> [INFORMATION PROVIDED]
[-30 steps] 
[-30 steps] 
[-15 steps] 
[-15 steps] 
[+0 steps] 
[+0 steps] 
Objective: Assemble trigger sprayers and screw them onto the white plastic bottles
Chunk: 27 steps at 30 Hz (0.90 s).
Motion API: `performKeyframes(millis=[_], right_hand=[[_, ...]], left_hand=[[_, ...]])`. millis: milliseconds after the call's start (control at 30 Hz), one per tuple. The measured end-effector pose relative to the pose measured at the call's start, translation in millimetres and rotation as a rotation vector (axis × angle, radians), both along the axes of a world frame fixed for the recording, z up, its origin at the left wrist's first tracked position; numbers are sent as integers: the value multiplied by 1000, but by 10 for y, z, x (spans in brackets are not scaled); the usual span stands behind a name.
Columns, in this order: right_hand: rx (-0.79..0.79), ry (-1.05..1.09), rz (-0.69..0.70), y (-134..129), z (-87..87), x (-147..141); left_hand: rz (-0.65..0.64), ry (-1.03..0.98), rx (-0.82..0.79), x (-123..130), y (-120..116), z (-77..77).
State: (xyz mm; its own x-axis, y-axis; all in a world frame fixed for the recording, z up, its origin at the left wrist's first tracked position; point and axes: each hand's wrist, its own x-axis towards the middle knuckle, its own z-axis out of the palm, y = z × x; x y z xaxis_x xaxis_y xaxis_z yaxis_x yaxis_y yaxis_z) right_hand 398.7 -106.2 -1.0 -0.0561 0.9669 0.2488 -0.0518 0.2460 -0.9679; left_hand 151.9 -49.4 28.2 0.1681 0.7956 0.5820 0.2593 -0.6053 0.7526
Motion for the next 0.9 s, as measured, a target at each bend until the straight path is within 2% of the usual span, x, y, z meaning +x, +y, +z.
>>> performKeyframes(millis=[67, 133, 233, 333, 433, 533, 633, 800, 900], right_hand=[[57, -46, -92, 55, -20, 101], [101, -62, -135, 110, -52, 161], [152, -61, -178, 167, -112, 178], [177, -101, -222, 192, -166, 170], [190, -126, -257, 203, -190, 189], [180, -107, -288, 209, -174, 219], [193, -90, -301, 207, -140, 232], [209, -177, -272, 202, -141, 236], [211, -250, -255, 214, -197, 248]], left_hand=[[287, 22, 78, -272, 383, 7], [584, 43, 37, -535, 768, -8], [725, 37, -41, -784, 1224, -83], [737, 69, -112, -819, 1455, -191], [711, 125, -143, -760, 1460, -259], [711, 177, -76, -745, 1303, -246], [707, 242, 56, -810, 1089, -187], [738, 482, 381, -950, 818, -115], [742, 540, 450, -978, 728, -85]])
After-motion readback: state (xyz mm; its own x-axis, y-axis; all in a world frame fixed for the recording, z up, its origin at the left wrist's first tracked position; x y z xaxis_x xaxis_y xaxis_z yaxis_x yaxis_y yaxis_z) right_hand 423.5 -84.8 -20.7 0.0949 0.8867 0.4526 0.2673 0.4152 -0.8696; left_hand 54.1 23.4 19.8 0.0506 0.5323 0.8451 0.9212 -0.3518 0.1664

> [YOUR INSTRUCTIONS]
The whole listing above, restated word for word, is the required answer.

> [WRITTEN ANSWER]
[-30 steps] 
[-30 steps] 
[-15 steps] 
[-15 steps] 
[+0 steps] 
[+0 steps] 
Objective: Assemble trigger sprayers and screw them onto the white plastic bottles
Chunk: 27 steps at 30 Hz (0.90 s).
Motion API: `performKeyframes(millis=[_], right_hand=[[_, ...]], left_hand=[[_, ...]])`. millis: milliseconds after the call's start (control at 30 Hz), one per tuple. The measured end-effector pose relative to the pose measured at the call's start, translation in millimetres and rotation as a rotation vector (axis × angle, radians), both along the axes of a world frame fixed for the recording, z up, its origin at the left wrist's first tracked position; numbers are sent as integers: the value multiplied by 1000, but by 10 for y, z, x (spans in brackets are not scaled); the usual span stands behind a name.
Columns, in this order: right_hand: rx (-0.79..0.79), ry (-1.05..1.09), rz (-0.69..0.70), y (-134..129), z (-87..87), x (-147..141); left_hand: rz (-0.65..0.64), ry (-1.03..0.98), rx (-0.82..0.79), x (-123..130), y (-120..116), z (-77..77).
State: (xyz mm; its own x-axis, y-axis; all in a world frame fixed for the recording, z up, its origin at the left wrist's first tracked position; point and axes: each hand's wrist, its own x-axis towards the middle knuckle, its own z-axis out of the palm, y = z × x; x y z xaxis_x xaxis_y xaxis_z yaxis_x yaxis_y yaxis_z) right_hand 398.7 -106.2 -1.0 -0.0561 0.9669 0.2488 -0.0518 0.2460 -0.9679; left_hand 151.9 -49.4 28.2 0.1681 0.7956 0.5820 0.2593 -0.6053 0.7526
Motion for the next 0.9 s, as measured, a target at each bend until the straight path is within 2% of the usual span, x, y, z meaning +x, +y, +z.
>>> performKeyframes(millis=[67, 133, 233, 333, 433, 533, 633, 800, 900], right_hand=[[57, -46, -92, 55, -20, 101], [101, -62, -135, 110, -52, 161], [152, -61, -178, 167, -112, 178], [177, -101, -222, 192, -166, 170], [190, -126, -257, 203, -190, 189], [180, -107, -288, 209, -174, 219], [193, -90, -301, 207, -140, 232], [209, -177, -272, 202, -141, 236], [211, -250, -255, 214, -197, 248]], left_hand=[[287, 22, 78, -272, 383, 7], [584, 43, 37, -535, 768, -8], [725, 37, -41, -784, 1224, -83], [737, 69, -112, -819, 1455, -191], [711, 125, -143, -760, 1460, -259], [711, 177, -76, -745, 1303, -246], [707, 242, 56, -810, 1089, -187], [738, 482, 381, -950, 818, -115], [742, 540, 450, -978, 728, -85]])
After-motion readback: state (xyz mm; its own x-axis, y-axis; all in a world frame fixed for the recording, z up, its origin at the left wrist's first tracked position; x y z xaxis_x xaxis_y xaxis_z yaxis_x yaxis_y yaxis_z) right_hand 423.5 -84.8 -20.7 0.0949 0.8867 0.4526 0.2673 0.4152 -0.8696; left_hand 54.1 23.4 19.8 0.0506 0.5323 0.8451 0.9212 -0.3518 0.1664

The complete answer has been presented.